Supplied entries:
■ ■ ■
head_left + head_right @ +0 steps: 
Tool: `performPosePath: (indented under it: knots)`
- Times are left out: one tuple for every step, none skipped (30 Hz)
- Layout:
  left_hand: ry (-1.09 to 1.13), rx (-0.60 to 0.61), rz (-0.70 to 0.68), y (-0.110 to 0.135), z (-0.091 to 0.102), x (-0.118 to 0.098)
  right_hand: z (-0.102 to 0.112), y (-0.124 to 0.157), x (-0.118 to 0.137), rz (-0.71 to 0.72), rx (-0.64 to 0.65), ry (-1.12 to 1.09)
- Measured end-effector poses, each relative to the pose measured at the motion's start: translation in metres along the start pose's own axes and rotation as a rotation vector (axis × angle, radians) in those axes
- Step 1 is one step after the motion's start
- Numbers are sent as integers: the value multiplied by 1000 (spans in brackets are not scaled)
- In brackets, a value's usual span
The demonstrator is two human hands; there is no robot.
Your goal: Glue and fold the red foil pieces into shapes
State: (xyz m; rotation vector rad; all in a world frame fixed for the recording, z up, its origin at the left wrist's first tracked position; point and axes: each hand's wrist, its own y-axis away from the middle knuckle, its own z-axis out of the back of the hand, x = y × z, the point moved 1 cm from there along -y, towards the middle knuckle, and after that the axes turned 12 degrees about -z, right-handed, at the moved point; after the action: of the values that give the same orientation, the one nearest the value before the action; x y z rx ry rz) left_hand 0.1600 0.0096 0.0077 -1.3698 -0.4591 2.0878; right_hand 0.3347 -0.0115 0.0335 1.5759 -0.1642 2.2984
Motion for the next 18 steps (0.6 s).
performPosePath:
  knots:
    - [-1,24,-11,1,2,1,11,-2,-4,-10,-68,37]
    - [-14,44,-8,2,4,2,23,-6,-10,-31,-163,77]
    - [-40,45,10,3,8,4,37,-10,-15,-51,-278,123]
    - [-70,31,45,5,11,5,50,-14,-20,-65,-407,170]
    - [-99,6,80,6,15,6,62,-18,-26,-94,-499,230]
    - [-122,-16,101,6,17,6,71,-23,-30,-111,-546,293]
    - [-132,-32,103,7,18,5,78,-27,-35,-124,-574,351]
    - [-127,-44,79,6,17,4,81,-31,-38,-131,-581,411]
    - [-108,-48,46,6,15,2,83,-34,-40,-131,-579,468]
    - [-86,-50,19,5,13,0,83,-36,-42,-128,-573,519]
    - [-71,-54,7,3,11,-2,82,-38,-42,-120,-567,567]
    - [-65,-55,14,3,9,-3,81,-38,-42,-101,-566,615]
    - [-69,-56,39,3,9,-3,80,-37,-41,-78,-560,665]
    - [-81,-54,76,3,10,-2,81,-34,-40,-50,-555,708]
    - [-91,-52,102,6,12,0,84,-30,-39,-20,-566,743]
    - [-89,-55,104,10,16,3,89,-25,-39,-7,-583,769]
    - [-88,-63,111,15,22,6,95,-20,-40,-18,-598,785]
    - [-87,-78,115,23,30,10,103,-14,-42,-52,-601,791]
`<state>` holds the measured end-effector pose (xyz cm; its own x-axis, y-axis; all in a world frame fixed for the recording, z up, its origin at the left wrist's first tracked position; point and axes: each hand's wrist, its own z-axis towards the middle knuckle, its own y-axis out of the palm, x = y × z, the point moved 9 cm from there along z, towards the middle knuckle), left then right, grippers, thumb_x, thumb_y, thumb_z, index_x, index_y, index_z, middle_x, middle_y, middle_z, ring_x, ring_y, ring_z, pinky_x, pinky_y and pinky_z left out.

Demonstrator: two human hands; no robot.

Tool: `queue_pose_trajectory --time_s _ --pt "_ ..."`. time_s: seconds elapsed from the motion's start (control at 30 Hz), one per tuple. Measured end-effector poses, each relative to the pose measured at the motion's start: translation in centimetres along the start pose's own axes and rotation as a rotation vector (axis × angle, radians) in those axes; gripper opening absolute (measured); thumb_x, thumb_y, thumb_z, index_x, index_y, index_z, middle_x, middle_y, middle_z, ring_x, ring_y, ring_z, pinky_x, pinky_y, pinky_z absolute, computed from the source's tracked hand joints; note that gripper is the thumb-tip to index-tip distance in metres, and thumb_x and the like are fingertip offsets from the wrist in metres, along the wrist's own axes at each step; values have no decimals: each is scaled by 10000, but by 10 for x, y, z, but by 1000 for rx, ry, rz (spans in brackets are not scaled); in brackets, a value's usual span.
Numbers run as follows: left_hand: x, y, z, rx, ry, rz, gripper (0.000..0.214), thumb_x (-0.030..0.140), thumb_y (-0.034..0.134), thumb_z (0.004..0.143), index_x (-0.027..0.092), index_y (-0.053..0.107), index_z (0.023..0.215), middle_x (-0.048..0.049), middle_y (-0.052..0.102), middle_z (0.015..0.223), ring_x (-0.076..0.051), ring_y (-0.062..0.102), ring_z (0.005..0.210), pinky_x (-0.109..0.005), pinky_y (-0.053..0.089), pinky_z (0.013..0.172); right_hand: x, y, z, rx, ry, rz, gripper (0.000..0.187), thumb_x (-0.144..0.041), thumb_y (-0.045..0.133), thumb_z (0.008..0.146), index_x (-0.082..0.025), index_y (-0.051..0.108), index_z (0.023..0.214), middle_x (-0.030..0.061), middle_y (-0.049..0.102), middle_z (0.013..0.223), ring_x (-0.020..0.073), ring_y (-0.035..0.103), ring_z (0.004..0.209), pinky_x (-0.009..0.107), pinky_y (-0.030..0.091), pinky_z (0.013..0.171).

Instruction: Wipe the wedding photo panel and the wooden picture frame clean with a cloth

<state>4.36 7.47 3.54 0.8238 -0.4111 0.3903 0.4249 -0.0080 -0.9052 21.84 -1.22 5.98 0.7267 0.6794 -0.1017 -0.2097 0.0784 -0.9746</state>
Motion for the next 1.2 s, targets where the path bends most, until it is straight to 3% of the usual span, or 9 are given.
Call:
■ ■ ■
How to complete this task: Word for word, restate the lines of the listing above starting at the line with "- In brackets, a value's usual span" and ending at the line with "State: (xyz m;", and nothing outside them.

Result of this exercise:
- In brackets, a value's usual span
The demonstrator is two human hands; there is no robot.
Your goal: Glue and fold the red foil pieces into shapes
State: (xyz m; rotation vector rad; all in a world frame fixed for the recording, z up, its origin at the left wrist's first tracked position; point and axes: each hand's wrist, its own y-axis away from the middle knuckle, its own z-axis out of the back of the hand, x = y × z, the point moved 1 cm from there along -y, towards the middle knuckle, and after that the axes turned 12 degrees about -z, right-handed, at the moved point; after the action: of the values that give the same orientation, the one nearest the value before the action; x y z rx ry rz) left_hand 0.1600 0.0096 0.0077 -1.3698 -0.4591 2.0878; right_hand 0.3347 -0.0115 0.0335 1.5759 -0.1642 2.2984

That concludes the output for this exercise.